The Evangelists (Evangheliştii in Romanian) is a controversial play by Romanian academic and writer Alina Mungiu-Pippidi. The play received the UNITER Prize, one of Romania's most prestigious literary awards, in 1992.

==Plot summary==

The play is set in Antioch, about two millennia ago, where Simon Peter calls on four students of the Cherintos Academy - John, Mark, Matthew and Luke, the writers of the New Testament - to write four "books" about the life of Jesus. The play tells the story of Jesus in a manner very different from that of the New Testament, with many subversions of plot. For example, in the play, Peter is portrayed as a negative character, violent, misogynistic and accused of killing Jesus. Additionally, Mary Magdalene is shown as performing oral sex on Jesus while washing his feet, while the Last Supper is shown as a violent gathering in which Peter kills all of the other apostles.

==Criticism==

The play debuted in late 2005 for the first time in Romania, where it sparked a significant amount of controversy. It was criticised by Romanian religious organisations, particularly the Romanian Orthodox Church and the Roman Catholic Church of Romania for its "blasphemous" subject matter, which "makes a ridicule of Jesus Christ". This was due to the offensive portrayal of figures highly revered in Christianity, particularly Jesus, Peter and Mary Magdelene.

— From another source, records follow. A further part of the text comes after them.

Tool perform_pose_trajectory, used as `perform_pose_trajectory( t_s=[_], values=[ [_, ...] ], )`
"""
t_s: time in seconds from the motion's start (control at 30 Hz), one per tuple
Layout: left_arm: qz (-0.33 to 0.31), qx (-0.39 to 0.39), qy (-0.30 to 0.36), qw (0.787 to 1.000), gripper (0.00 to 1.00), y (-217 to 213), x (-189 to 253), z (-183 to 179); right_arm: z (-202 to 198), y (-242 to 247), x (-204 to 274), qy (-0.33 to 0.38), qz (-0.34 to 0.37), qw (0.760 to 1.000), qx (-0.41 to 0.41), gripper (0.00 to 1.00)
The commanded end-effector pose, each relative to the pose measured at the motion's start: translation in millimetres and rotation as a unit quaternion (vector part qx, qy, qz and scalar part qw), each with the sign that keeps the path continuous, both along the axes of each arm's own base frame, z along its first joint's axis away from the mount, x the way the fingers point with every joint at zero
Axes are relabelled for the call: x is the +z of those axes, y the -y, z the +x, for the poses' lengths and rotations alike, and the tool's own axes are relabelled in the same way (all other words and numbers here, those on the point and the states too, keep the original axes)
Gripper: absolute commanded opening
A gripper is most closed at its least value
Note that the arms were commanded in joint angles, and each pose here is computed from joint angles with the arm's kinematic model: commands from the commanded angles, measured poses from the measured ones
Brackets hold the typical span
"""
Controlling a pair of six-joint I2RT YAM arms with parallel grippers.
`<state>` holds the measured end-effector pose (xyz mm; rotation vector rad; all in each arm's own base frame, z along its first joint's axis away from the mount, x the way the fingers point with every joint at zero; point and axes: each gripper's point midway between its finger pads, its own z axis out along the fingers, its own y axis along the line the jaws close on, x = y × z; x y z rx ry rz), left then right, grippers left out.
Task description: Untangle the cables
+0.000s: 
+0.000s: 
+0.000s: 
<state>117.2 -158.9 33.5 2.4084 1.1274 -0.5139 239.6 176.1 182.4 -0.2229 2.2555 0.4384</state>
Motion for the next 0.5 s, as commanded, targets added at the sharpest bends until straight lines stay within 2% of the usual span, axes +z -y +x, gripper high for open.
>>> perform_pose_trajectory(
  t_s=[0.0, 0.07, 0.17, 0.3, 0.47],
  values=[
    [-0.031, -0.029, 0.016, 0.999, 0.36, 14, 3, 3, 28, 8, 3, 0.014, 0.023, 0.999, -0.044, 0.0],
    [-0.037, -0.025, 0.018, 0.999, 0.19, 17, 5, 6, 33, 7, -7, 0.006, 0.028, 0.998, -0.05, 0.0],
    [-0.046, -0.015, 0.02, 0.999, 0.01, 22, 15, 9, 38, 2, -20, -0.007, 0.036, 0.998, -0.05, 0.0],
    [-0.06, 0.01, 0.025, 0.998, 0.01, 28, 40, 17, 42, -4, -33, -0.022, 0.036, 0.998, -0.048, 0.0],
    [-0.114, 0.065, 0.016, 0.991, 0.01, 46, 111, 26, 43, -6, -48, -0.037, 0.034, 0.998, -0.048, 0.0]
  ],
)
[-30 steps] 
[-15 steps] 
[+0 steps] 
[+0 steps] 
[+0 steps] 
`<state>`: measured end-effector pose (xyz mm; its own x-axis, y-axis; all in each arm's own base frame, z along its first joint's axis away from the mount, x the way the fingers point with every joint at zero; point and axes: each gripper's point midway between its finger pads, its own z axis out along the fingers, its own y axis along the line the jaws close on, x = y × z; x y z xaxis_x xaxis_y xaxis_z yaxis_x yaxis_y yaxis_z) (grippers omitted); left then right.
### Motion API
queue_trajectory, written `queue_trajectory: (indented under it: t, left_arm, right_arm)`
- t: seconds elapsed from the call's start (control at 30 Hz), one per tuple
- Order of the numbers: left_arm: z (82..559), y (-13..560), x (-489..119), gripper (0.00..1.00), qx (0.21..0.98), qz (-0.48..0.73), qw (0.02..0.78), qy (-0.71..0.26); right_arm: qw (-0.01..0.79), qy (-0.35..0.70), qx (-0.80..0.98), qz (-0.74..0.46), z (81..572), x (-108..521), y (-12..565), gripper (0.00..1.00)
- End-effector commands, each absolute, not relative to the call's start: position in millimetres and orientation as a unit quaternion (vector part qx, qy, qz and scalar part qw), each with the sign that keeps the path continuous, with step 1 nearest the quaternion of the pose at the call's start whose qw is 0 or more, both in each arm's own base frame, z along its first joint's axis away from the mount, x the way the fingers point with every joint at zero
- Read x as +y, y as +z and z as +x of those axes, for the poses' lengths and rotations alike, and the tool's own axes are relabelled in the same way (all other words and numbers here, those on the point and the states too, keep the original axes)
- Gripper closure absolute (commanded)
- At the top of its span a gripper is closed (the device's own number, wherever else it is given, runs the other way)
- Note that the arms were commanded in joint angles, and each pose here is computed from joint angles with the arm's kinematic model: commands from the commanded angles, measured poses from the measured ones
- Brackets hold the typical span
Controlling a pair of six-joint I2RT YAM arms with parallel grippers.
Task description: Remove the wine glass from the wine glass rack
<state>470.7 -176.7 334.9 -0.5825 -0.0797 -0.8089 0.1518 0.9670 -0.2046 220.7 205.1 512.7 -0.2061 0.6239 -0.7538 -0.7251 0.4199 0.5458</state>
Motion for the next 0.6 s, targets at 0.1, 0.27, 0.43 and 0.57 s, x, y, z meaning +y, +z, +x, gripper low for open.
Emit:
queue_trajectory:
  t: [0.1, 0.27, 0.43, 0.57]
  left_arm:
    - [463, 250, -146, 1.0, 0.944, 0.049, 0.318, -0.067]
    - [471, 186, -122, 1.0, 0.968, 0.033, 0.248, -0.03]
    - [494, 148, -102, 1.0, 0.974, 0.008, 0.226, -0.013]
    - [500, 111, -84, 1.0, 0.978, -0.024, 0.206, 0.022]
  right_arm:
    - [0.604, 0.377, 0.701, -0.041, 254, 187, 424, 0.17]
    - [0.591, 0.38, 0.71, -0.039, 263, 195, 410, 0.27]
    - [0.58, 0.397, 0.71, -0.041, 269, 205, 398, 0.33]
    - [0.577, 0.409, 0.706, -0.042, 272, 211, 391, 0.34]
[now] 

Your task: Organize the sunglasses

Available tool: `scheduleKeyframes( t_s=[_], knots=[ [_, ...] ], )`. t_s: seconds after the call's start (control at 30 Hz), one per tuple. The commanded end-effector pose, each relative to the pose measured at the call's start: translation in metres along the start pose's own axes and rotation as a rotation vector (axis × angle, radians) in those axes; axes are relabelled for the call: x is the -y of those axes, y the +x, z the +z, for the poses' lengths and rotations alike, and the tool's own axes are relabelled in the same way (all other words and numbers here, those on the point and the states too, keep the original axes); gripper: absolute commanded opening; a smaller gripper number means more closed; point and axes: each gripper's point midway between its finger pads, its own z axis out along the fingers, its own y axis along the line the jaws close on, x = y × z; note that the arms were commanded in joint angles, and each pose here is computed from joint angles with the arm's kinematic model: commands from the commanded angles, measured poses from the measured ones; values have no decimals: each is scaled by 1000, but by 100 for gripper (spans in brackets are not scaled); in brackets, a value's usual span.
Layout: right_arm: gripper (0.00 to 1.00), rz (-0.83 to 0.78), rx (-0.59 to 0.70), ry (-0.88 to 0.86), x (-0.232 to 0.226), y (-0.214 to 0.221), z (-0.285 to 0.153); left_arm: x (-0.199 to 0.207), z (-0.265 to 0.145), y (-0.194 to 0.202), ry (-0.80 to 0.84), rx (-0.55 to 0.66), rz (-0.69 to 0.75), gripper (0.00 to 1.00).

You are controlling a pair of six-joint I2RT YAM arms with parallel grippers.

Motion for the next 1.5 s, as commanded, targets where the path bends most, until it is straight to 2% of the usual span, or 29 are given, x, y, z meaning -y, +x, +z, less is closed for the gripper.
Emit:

The play was also denounced as an "attack against public morals" by Teoctist Arăpaşu, the Patriarch of the Romanian Orthodox Church.

A press release by the Roman Catholic Church of Iaşi stated:

"We consider this play to be an attack against public morals, a serious indecency disguised as "art", an attack against faith in God, an insult against the holiest figures: Jesus, Mary and the Apostles"

Mungiu has defended herself against these claims by asserting her right to freedom of speech.